One of the biggest headache for data engineer like me is how to assure data security when extracting data. Especially personal information should be dealt sensitively, otherwise I may be punished by each region’s law (e.g. GDPR).
When I operate Celonis EMS, I try not to extract sensitive information from the beginning, for example I do not extract table of customer address (ADRC
table in SAP etc.). But this information is sometimes effective for grouping key of counting case etc., so I should mitigate this dilemma. Today I would like to introduce pseudonymization technique to solve this dilemma.
Pseudonymization is processed by hash algorithm, that maps data of an arbitrary size to a bit array of a fixed size (called digest or hash value). The point is converting from original data to hash value is possible but hashed value to original data is quite difficult (not feasible in realistic time). Also if one pair of original data is same value, one pair of hash value is also same. These characteristic is suitable for pseudonymization.

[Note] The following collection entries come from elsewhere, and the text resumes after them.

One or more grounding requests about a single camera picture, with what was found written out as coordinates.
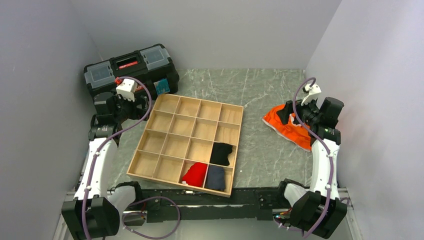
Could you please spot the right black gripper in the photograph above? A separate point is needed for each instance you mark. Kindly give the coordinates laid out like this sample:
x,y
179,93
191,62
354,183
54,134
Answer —
x,y
284,114

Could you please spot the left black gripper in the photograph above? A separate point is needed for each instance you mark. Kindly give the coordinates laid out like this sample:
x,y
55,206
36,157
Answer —
x,y
137,114

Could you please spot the orange underwear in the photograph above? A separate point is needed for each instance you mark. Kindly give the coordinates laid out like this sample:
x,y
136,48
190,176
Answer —
x,y
290,131

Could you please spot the wooden compartment tray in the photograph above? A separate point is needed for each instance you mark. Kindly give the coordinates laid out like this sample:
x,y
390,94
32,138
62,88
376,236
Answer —
x,y
181,131

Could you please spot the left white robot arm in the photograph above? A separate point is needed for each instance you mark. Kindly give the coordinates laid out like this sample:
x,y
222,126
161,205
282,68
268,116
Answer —
x,y
92,213

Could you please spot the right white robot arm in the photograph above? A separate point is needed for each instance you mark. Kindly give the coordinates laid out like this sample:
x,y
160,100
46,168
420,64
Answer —
x,y
318,209

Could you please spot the black rolled underwear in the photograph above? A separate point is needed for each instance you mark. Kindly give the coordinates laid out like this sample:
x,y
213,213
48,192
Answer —
x,y
220,153

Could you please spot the dark blue rolled underwear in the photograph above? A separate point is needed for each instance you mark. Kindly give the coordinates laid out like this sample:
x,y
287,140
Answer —
x,y
215,179

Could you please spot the red rolled underwear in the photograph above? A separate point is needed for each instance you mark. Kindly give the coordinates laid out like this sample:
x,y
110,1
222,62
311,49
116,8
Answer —
x,y
195,175

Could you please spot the black plastic toolbox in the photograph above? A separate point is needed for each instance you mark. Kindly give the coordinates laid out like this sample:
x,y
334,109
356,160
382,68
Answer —
x,y
152,66

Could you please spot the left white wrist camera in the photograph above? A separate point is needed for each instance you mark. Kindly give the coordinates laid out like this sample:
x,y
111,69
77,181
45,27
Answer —
x,y
126,89

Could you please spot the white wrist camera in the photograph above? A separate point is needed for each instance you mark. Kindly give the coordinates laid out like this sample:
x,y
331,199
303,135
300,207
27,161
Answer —
x,y
126,89
312,93

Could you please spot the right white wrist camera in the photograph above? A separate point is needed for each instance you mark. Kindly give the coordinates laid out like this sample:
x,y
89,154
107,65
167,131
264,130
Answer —
x,y
312,93

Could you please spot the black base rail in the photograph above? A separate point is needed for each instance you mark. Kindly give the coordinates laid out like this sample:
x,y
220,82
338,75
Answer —
x,y
259,203

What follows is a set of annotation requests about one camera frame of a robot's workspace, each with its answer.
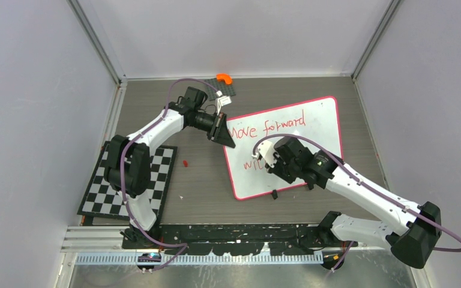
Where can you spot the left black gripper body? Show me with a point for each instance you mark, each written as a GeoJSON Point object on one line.
{"type": "Point", "coordinates": [215, 129]}

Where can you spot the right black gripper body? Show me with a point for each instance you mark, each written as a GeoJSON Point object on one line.
{"type": "Point", "coordinates": [283, 169]}

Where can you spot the pink framed whiteboard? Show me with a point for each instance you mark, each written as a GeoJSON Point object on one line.
{"type": "Point", "coordinates": [317, 120]}

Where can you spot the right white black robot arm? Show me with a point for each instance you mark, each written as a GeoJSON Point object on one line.
{"type": "Point", "coordinates": [402, 226]}

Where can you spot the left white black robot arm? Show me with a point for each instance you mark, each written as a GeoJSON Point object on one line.
{"type": "Point", "coordinates": [128, 165]}

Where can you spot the grey studded baseplate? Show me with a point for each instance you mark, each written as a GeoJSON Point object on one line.
{"type": "Point", "coordinates": [227, 90]}

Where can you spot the orange curved plastic piece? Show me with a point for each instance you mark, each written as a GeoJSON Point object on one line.
{"type": "Point", "coordinates": [225, 78]}

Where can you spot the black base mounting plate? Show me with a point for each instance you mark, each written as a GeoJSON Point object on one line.
{"type": "Point", "coordinates": [233, 239]}

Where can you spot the black white checkerboard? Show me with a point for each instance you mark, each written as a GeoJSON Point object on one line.
{"type": "Point", "coordinates": [101, 200]}

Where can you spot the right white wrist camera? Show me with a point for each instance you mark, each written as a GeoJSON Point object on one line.
{"type": "Point", "coordinates": [265, 150]}

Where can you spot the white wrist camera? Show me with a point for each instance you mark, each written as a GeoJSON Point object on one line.
{"type": "Point", "coordinates": [221, 100]}
{"type": "Point", "coordinates": [265, 150]}

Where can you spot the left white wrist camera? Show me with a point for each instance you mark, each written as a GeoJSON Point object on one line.
{"type": "Point", "coordinates": [221, 100]}

For today’s post, first I introduce new table orders
to store customer, material (ordered item), who created this data (employee) and when it is created. In pgAdmin I execute below SQL to insert four record to orders
.
CREATE TABLE orders (
id BIGINT GENERATED ALWAYS AS IDENTITY,
PRIMARY KEY(id),
customer TEXT NOT NULL,
material TEXT NOT NULL,
createdBy TEXT NOT NULL,
createdAt TIMESTAMP NOT NULL
);
INSERT INTO orders (customer,material,createdBy,createdAt) VALUES ('Oda Nobunaga','Gold Plan','Kazuhiko Takata',NOW());
INSERT INTO orders (customer,material,createdBy,createdAt) VALUES ('Toyotomi Hideyoshi','Diamond Plan','Kazuhiko Takata',NOW());
INSERT INTO orders (customer,material,createdBy,createdAt) VALUES ('Tokugawa Ieyasu','Platinum Plan','Kazuhiko Takata',NOW());
INSERT INTO orders (customer,material,createdBy,createdAt) VALUES ('Oda Nobunaga','Platinum Plan','Kazuhiko Takata',NOW());
Assuming this orders
table is located inside my company’s local network (on-premise) and I do not want to expose customer name and employee name to outside of my network, but I would like to analyze process of my orders.
When I setup extraction task in Celonis Data Integration, I will click Configure button to set pseudonymized columns (customer and createdBy) as below.
After that I will scroll down to Extraction Preview section and confirm it is not possible to recoginize customer and employee name. Also I can see id 1 and 4 has same value in customer column, these are originally same person.
If I would like to count orders group by customer, it is possible by pseudonymized customer name. Let’s do it in transformation. After extraction has done, execute SELECT customer,COUNT(*) FROM orders GROUP BY customer;
. Then actually count order by customer has done succesfully.
customer | COUNT |
---|---|
072643ff50ba49ea26cfcb3ca83978ecdbf74032 | 2 |
3b47fb949d9d0e0a90e281043a7d7271eadd8e52 | 1 |
739782f3b4abc2b1a880c84eab0386f6858c64fe | 1 |
Additionaly I can see how many customers are repeatedly ordered by SELECT COUNT(*) FROM (SELECT customer,COUNT(*) FROM orders GROUP BY customer) AS a WHERE count > 1;
, not identifying customer name. Grouping key is useful in such case.
Kaz